#### TASK DIRECTIONS:
Below are the records; return every line from the one that contains "Whatever this document" to the last, exactly, skipping the pictures.

###

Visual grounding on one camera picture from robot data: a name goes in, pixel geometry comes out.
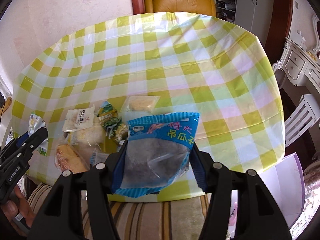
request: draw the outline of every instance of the shelf
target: shelf
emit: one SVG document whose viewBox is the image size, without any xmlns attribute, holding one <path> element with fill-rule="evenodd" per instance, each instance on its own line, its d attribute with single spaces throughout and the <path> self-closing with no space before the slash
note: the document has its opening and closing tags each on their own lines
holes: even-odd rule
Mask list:
<svg viewBox="0 0 320 240">
<path fill-rule="evenodd" d="M 230 12 L 236 12 L 236 11 L 229 10 L 229 9 L 226 9 L 226 8 L 223 8 L 223 7 L 219 7 L 219 6 L 216 6 L 216 8 L 220 8 L 220 9 L 227 10 L 227 11 L 230 11 Z"/>
</svg>

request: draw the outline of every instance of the brand logo
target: brand logo
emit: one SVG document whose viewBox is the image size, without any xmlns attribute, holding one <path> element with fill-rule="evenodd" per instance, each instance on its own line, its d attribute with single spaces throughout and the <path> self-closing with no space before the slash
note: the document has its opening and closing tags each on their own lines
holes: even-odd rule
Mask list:
<svg viewBox="0 0 320 240">
<path fill-rule="evenodd" d="M 16 168 L 16 170 L 11 174 L 11 177 L 8 179 L 8 181 L 11 181 L 13 177 L 18 173 L 19 170 L 20 170 L 20 166 L 18 166 L 18 168 Z"/>
</svg>

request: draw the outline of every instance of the checkered tablecloth
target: checkered tablecloth
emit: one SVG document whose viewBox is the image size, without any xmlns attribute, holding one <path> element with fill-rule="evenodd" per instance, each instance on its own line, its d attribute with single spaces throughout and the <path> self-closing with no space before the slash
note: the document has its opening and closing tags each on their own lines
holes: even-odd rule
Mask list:
<svg viewBox="0 0 320 240">
<path fill-rule="evenodd" d="M 18 76 L 13 91 L 15 136 L 32 111 L 49 131 L 46 156 L 35 154 L 29 176 L 49 185 L 55 142 L 69 109 L 120 109 L 127 95 L 160 96 L 156 114 L 200 112 L 198 147 L 234 171 L 262 172 L 284 156 L 279 89 L 256 36 L 215 17 L 185 12 L 120 17 L 64 36 Z M 169 201 L 202 195 L 192 170 L 158 195 Z"/>
</svg>

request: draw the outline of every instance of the table
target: table
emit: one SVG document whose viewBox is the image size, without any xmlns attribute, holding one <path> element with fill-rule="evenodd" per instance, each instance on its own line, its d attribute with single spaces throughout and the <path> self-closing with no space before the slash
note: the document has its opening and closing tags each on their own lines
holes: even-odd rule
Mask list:
<svg viewBox="0 0 320 240">
<path fill-rule="evenodd" d="M 232 23 L 192 13 L 120 17 L 66 35 L 15 81 L 12 127 L 25 133 L 32 111 L 49 132 L 46 156 L 35 154 L 29 176 L 52 185 L 55 143 L 69 109 L 120 109 L 128 95 L 160 96 L 155 113 L 200 112 L 196 143 L 234 171 L 262 172 L 284 156 L 284 116 L 270 62 L 256 36 Z M 190 170 L 158 195 L 171 201 L 204 193 Z"/>
</svg>

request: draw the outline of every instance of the cabinet door
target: cabinet door
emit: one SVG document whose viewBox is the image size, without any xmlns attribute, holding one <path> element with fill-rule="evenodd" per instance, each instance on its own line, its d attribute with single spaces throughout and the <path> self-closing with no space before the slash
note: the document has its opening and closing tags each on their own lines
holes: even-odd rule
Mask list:
<svg viewBox="0 0 320 240">
<path fill-rule="evenodd" d="M 255 10 L 251 32 L 255 34 L 262 46 L 266 44 L 273 11 L 273 0 L 255 0 Z"/>
<path fill-rule="evenodd" d="M 255 0 L 237 0 L 235 24 L 251 32 Z"/>
</svg>

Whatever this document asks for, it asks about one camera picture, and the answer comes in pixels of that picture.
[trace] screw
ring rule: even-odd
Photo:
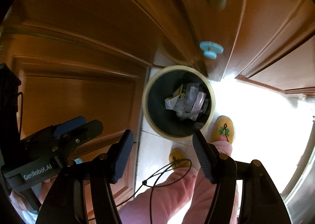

###

#### FINISHED TASK:
Whatever this document asks for, it asks about one camera picture, and the answer comes in pixels of that picture.
[trace] screw
ring rule: even-odd
Photo:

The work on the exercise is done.